NEWS

No new taxes to help trim deficit in 2006 budget

The government presented yesterday the final version of the 2006 draft budget that aims to slash the deficit to below 3 percent of economic output but stops short of introducing any unpopular taxes by cutting spending and targeting tax dodgers. Finance Minister Giorgos Alogoskoufis said that Greece will aim to lower the deficit next year to 2.6 percent from 4.4 percent in 2005. «With this budget, we are continuing to deepen our reform efforts, strengthen growth and the climate of budgetary discipline,» the minister said.

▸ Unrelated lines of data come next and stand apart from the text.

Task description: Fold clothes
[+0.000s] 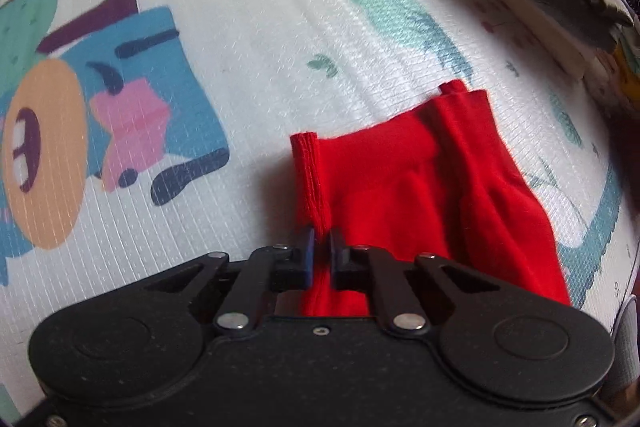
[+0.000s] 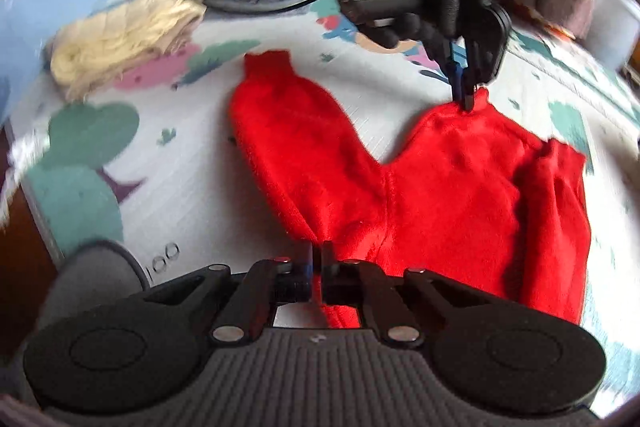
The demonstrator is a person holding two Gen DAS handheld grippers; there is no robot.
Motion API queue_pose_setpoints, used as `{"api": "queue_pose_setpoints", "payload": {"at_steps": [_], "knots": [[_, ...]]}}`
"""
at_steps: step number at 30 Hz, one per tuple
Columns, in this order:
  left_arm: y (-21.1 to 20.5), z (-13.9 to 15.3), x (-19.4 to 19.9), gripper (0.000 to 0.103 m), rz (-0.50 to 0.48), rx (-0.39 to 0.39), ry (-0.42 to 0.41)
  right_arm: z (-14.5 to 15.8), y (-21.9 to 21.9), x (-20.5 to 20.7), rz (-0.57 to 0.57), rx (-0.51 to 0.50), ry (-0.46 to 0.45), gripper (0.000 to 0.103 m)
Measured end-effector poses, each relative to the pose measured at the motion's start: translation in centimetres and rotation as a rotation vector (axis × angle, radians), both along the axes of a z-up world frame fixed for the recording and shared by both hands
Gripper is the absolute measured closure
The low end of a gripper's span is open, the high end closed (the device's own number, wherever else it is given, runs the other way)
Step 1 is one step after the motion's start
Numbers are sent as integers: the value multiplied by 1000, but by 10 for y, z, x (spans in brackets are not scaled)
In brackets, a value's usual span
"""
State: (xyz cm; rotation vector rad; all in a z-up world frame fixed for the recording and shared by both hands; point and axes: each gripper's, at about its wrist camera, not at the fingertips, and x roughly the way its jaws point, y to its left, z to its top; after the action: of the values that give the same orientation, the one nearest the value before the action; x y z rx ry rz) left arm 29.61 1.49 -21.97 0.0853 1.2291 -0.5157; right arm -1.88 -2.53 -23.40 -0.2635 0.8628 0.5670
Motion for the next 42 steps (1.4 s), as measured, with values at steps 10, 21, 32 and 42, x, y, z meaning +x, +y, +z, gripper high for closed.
{"api": "queue_pose_setpoints", "payload": {"at_steps": [10, 21, 32, 42], "knots": [[-41, 17, -9, 99, 123, -3, 2, 15, -56, 9, -249, 160, 43, 101], [-60, 7, -3, 99, 147, 26, 1, 8, -33, -1, -82, 10, -70, 73], [-45, 9, -6, 99, 146, 1, -5, -42, 66, 10, 292, -378, -100, 57], [-39, 9, -4, 99, 144, -11, -1, -5, 33, 21, 115, -152, -125, 97]]}}
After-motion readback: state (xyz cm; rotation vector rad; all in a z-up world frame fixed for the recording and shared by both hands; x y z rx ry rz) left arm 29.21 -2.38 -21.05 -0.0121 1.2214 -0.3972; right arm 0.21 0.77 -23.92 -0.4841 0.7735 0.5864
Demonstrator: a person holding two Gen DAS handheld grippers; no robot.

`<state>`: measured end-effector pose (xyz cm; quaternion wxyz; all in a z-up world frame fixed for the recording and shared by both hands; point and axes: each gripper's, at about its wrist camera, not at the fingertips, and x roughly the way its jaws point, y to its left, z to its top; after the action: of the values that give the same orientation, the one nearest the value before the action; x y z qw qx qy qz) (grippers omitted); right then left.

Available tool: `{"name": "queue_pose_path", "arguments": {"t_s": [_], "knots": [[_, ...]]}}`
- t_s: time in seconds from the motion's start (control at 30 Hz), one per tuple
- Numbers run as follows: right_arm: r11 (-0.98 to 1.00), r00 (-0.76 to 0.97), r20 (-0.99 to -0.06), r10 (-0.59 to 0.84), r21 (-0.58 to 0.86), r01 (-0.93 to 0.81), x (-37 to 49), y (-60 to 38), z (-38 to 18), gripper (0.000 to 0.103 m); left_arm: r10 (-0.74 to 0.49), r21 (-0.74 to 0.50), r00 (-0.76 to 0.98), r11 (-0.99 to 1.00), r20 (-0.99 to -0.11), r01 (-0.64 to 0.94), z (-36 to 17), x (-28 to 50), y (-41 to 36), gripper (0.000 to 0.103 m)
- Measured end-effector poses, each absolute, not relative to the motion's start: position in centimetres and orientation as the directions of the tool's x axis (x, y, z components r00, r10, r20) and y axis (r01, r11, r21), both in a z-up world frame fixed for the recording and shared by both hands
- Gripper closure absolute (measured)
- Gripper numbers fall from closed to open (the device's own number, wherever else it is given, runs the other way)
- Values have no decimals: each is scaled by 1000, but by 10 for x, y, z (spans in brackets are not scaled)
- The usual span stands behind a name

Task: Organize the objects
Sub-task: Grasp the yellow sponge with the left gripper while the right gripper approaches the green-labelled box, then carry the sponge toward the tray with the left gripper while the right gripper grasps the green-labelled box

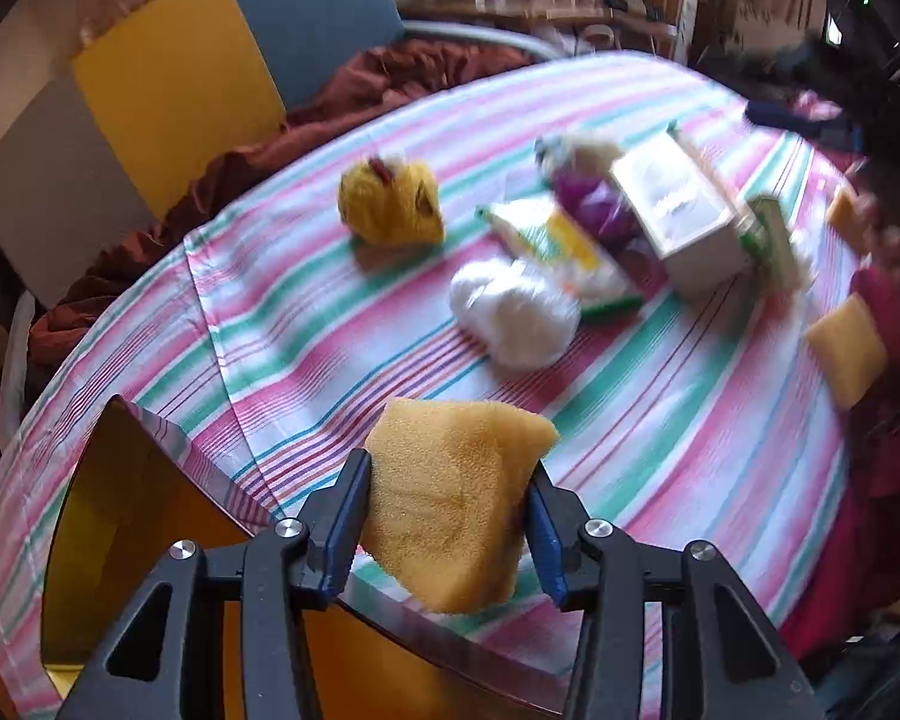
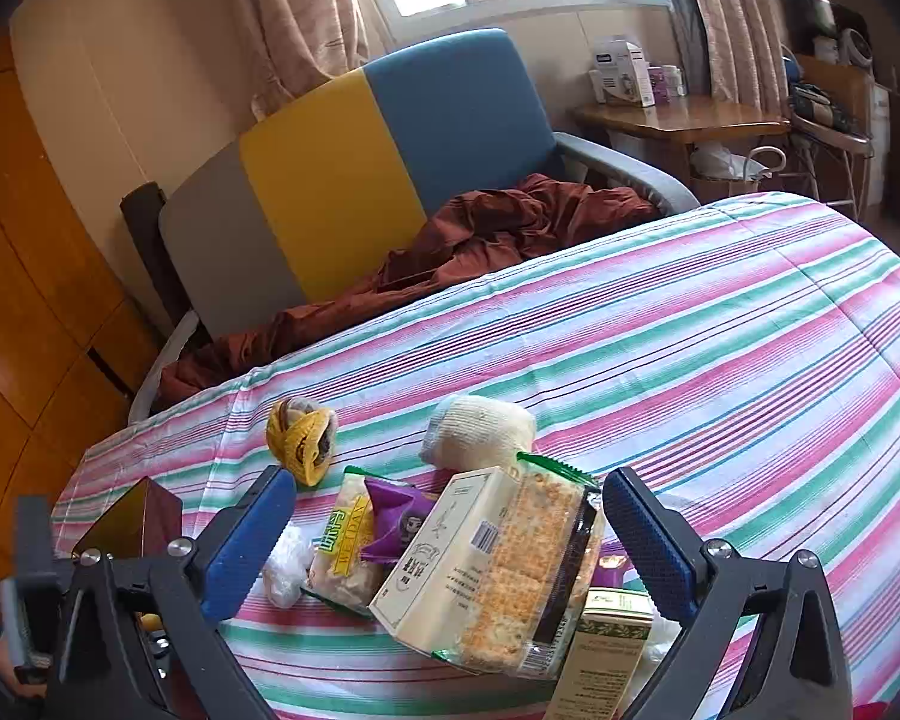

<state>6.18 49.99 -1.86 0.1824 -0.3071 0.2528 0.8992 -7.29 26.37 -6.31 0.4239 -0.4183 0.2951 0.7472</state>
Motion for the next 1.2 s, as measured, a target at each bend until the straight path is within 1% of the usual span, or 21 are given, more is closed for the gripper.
{"name": "queue_pose_path", "arguments": {"t_s": [0.07,0.17,0.27,0.37,0.47,0.57,0.73,0.8,0.87,0.9,0.97,1.0,1.03,1.07,1.13,1.2], "knots": [[-794,-736,-654,177,347,-499,62,503,-21,0,447,50,-295,-482,-844,-875,-47,-57,257,55],[-784,-718,-677,160,355,-509,61,505,-27,0,527,-38,-270,-501,-806,-865,-31,-40,245,55],[-786,-688,-718,106,364,-501,59,502,-33,0,572,-66,-276,-504,-773,-861,-21,-15,232,55],[-820,-670,-741,45,356,-449,65,493,-27,0,611,-120,-257,-507,-749,-853,-18,-2,221,55],[-865,-621,-784,9,305,-398,79,487,-17,0,631,-157,-249,-516,-735,-842,-20,1,211,55],[-884,-553,-833,-9,266,-385,97,487,-12,0,643,-186,-245,-526,-726,-830,-23,1,202,54],[-922,-401,-916,-9,163,-351,118,477,-24,1,654,-204,-252,-538,-713,-818,-25,6,193,54],[-921,-369,-930,3,140,-363,124,478,-30,1,658,-211,-255,-542,-708,-814,-24,7,188,54],[-898,-368,-930,24,141,-416,125,486,-30,1,665,-222,-258,-547,-701,-807,-23,9,182,54],[-883,-375,-926,34,148,-445,125,491,-30,2,667,-227,-261,-551,-698,-803,-23,10,179,54],[-868,-382,-922,67,135,-478,119,496,-31,11,671,-232,-268,-558,-692,-797,-21,11,172,54],[-864,-371,-924,93,111,-492,115,498,-33,21,671,-236,-272,-564,-690,-791,-21,12,167,54],[-858,-352,-929,115,86,-507,109,499,-36,27,671,-238,-276,-569,-688,-787,-21,12,164,54],[-854,-336,-932,135,63,-517,105,501,-38,30,670,-240,-282,-576,-687,-782,-20,12,160,54],[-848,-324,-930,176,24,-530,96,502,-41,41,665,-244,-295,-593,-686,-768,-20,11,151,54],[-835,-323,-923,207,5,-550,91,505,-43,46,661,-249,-306,-607,-685,-755,-20,10,142,54]]}}
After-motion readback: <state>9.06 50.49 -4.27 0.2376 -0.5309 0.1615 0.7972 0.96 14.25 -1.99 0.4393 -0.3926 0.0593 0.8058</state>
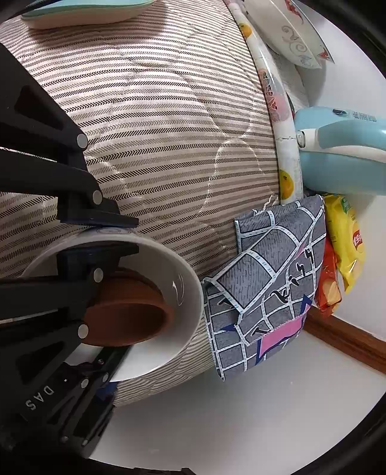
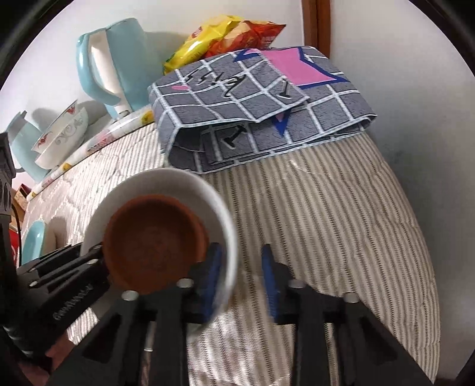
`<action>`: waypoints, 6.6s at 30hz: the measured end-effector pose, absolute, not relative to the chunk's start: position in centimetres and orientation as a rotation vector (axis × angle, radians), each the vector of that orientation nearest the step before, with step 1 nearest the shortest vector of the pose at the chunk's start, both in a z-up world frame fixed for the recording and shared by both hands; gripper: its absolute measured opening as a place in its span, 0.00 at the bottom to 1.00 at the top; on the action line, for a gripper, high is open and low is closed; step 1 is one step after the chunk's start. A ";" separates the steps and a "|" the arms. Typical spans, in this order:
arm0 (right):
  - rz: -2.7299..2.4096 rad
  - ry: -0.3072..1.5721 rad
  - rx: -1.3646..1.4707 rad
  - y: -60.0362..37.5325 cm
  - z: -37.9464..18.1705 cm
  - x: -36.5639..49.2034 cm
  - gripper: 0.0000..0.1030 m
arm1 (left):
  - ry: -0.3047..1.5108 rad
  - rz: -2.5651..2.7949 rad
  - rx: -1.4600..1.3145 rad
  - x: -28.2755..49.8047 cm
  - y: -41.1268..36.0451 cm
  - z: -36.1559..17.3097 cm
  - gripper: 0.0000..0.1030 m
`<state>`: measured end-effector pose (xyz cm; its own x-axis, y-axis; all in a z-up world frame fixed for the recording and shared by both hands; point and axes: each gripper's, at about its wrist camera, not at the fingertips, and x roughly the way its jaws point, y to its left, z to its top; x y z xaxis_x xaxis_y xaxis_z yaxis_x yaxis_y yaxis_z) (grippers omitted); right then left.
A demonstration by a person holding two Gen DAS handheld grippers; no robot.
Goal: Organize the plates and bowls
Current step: 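Close both grippers on the rim of the white bowl, then lift the white bowl and carry it over the light-blue plate stack, then lower the white bowl onto the light-blue plate and open both grippers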
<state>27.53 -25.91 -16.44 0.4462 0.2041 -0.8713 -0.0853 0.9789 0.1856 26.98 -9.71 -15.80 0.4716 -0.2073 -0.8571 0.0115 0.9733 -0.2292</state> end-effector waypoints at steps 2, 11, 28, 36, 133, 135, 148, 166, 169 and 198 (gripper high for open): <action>0.159 1.079 0.108 -25.4 -16.4 27.4 0.11 | 1.077 -0.138 -0.205 27.0 -9.6 -15.8 0.10; 0.137 1.077 0.139 -25.2 -16.0 26.4 0.10 | 1.075 -0.131 -0.224 26.0 -9.2 -15.2 0.10; 0.134 1.035 0.154 -24.5 -13.0 22.0 0.09 | 1.042 -0.130 -0.258 21.6 -8.0 -12.6 0.10; 0.126 1.012 0.140 -23.9 -11.4 20.2 0.09 | 1.016 -0.138 -0.273 19.8 -7.4 -11.1 0.10; 0.427 1.053 0.032 4.1 -12.1 21.4 0.09 | 0.984 0.177 -0.450 16.6 19.9 -12.8 0.10; 0.424 1.060 0.027 4.2 -12.5 21.6 0.09 | 0.989 0.177 -0.451 16.8 19.9 -13.1 0.10; 0.421 1.074 0.002 4.4 -13.5 22.3 0.09 | 0.994 0.180 -0.443 17.5 19.9 -14.0 0.10; 0.454 1.100 0.008 4.1 -13.6 22.4 0.13 | 1.003 0.175 -0.449 17.4 20.1 -13.9 0.14; 0.452 1.098 -0.004 4.2 -13.5 22.1 0.13 | 1.010 0.177 -0.449 17.2 20.1 -13.9 0.14; 0.472 1.033 -0.015 1.6 -10.7 18.8 0.39 | 0.969 0.254 -0.363 13.6 18.7 -10.0 0.53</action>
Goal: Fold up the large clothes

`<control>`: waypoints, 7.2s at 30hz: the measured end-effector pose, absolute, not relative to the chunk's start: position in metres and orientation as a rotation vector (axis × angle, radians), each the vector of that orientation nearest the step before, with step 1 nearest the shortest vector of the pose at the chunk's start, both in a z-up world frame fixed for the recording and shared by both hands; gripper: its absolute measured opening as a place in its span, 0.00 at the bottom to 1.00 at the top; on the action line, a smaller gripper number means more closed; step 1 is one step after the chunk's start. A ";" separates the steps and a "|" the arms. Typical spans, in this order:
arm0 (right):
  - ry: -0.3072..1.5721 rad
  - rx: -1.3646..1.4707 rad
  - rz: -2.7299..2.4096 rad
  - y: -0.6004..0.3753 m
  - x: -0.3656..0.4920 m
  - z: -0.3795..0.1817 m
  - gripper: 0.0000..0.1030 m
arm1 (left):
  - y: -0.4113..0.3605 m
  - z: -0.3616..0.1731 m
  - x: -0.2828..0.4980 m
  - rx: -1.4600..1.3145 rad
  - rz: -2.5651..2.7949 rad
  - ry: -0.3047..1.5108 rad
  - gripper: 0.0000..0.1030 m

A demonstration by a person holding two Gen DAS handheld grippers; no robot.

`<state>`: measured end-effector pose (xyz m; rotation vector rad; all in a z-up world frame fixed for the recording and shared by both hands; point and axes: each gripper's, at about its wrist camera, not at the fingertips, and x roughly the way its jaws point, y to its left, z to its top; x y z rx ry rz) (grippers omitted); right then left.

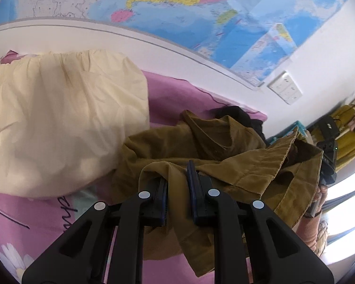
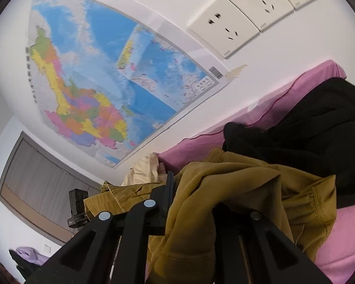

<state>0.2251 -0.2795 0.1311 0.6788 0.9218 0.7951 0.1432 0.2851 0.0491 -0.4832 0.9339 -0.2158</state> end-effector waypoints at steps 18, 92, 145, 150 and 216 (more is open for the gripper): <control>1.067 0.741 0.677 -0.262 0.298 0.069 0.13 | 0.280 0.017 0.190 -0.377 -0.119 0.971 0.19; 0.915 0.158 0.454 -0.321 0.141 0.011 0.84 | 0.247 -0.086 0.086 -0.328 -0.208 0.843 0.66; 0.879 0.775 0.461 -0.290 0.147 -0.030 0.83 | 0.235 -0.122 0.070 -0.936 -0.319 0.812 0.73; 0.933 0.705 0.462 -0.277 0.148 -0.031 0.86 | 0.238 -0.120 0.072 -0.949 -0.311 0.823 0.73; 1.039 1.001 0.931 -0.183 0.145 -0.014 0.28 | 0.213 -0.128 0.086 -0.966 -0.559 0.784 0.83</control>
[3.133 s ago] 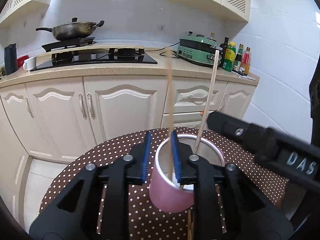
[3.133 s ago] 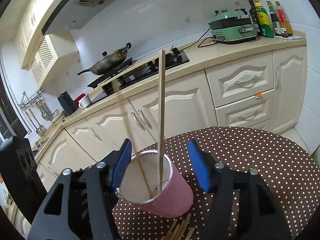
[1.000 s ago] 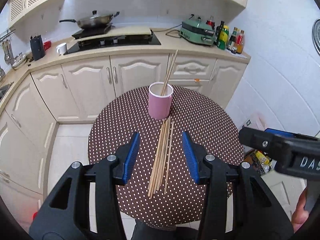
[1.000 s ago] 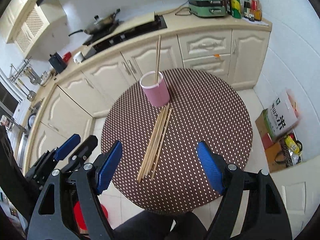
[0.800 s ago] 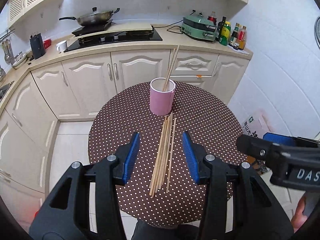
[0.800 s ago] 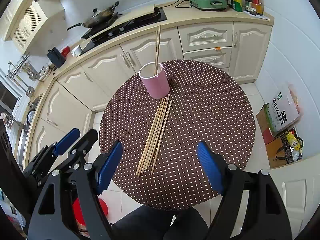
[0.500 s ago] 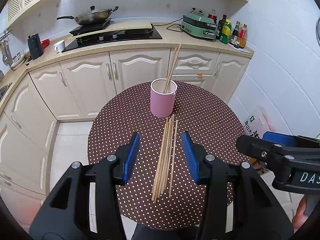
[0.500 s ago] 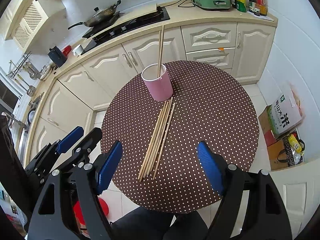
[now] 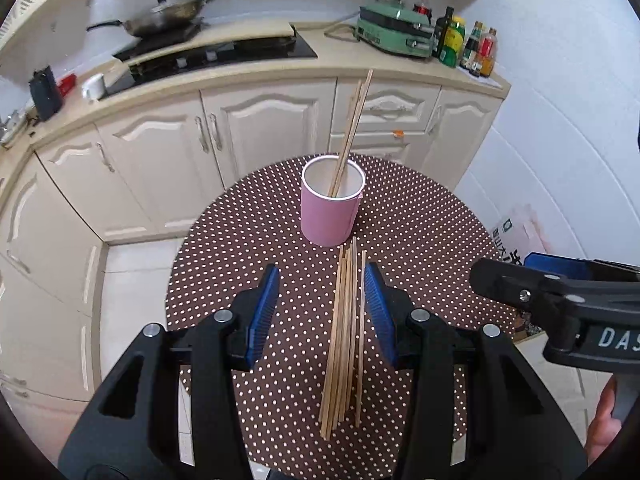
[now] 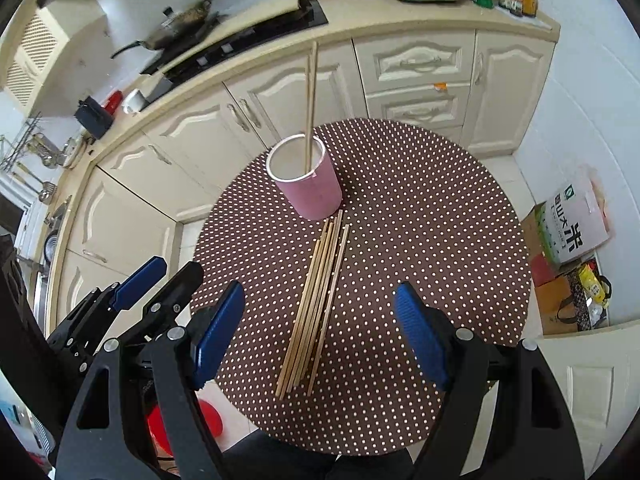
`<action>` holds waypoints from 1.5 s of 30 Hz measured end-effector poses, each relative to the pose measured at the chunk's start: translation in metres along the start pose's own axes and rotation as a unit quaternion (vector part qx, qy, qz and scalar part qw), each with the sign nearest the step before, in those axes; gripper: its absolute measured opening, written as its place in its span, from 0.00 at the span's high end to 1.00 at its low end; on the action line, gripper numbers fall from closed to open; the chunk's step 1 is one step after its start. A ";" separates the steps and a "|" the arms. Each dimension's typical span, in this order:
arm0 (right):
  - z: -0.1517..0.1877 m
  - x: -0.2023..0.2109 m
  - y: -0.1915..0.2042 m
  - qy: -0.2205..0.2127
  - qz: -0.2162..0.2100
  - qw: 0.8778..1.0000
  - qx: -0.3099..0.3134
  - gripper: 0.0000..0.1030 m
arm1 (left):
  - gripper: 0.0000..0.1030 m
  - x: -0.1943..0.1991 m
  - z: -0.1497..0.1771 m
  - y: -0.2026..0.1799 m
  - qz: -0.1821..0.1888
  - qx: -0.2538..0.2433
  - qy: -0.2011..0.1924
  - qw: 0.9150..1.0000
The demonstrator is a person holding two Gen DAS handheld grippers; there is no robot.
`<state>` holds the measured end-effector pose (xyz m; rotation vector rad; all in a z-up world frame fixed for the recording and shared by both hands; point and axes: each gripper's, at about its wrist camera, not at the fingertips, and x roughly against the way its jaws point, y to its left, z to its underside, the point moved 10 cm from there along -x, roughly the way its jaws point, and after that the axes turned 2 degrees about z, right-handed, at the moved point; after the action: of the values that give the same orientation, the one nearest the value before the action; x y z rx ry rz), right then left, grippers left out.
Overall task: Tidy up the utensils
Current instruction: 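Lower both tools back toward the remaining chopsticks on the table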
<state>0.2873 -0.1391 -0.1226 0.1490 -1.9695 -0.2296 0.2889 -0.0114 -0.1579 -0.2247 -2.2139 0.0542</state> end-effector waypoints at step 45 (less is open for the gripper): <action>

The challenging task of lowering the deficit to below the European Union’s 3 percent limit will require the conservative government to tidy up spending at ministries and state companies and fight a massive black economy that operates tax-free. The European Commission, however, does not share Greece’s optimism. In its fall outlook, it predicted that Greece’s deficit next year will hit 3.8 percent of output. Such a development would subject Greece to sanctions. On the growth front, Greece looks set to remain among the EU’s outperformers. The government sees the economy expanding by 3.8 percent in 2006, slightly more than this year. The tight fiscal policy will also bite into the pockets of civil servants, who can expect a pay hike next year that will only be around inflation levels. «We will give the highest possible increase which will be in line with the budget,» Alogoskoufis said. In response to the news yesterday, the country’s largest umbrella union, the General Confederation of Greek Labor (GSEE) described the budget as amounting to a public confession by the government of its failing economic policy and reiterated that a strike has been called for December 14.